Mercy Airlift has implemented a humanitarian program in coordination with the Vision 2020 initiative established by the World Health Organization. This program is called the Crystal Project, and its goal is to eradicate the most common human ailment - cataract blindness.

Did you know . . .

  • 42% of the world blindness (i.e. over 95 million people) is due to cataracts, which can be completely prevented.
  • Annual estimates indicate that at least 5 million additional people are affected by cataract-blindness - every 6 seconds another person in the world turns totally blind and cannot walk unaided.
  • Cataracts are the clouding of the lens in our eye. It is predominantly an age-related process that develops slowly over several years. Every human who lives long enough is prone to be afflicted by some level of cataract blindness.
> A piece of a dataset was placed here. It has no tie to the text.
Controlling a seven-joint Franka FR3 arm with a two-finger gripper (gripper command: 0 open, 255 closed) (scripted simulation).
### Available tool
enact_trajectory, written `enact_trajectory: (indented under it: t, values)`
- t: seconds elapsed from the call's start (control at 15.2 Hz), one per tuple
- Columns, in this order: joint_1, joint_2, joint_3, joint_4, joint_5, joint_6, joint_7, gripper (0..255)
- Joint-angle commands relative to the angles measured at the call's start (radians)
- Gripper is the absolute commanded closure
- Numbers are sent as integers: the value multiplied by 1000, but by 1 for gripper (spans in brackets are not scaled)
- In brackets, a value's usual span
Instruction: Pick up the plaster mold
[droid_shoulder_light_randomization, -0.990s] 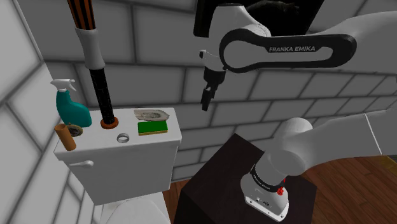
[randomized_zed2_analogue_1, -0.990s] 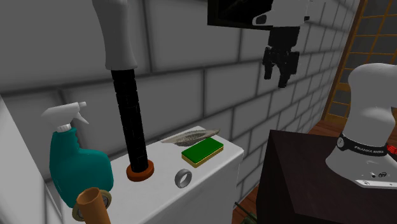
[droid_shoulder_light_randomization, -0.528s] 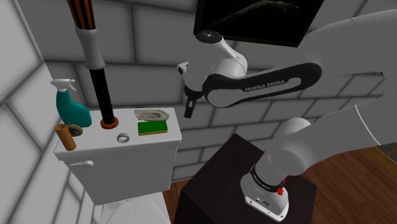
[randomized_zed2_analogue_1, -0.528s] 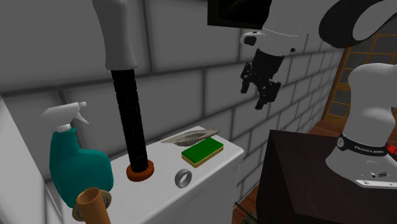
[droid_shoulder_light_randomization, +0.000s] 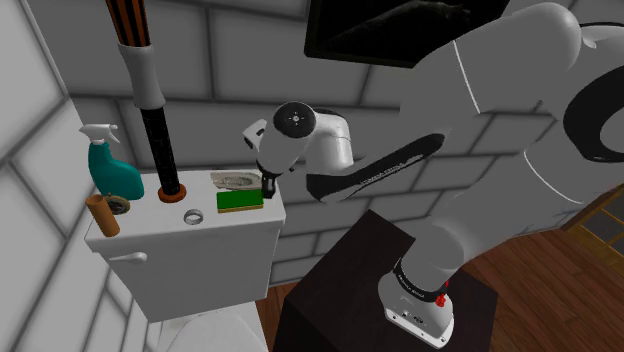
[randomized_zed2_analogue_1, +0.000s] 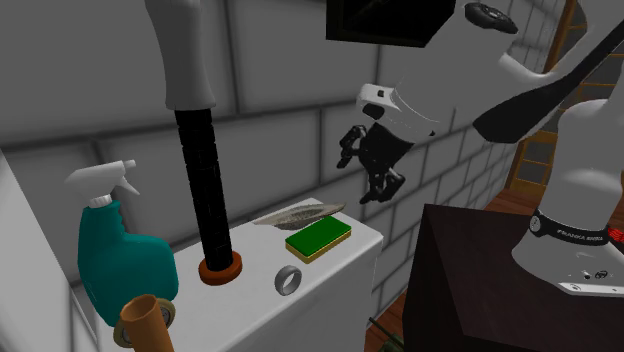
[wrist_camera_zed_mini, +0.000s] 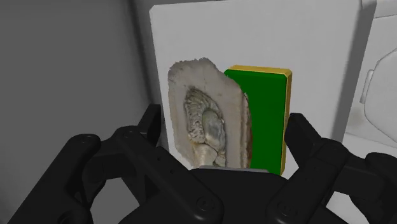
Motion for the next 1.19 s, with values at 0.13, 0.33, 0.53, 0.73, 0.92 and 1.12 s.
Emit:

However, cataracts are easily corrected through a 15-minute outpatient procedure that involves the surgical replacement of the clouded lens with an artificial lens.
  • In wealthy nations, cataract blindness is almost nonexistent due to the ample availability of cataract surgery and lens implants, administered as soon as the clouding begins to impair the vision of patients.
  • Most cataract blindness occurs in developing countries due to the unavailability of the surgical procedure, the shortatge of trained surgeons, and the lack of affordable lens implants.
  • Left untreated, the cataract-blind population worldwide will double by the year 2020.
  • To control the incidence of cataracts before the year 2020, a staggering 400 million cataract procedures will need to be performed.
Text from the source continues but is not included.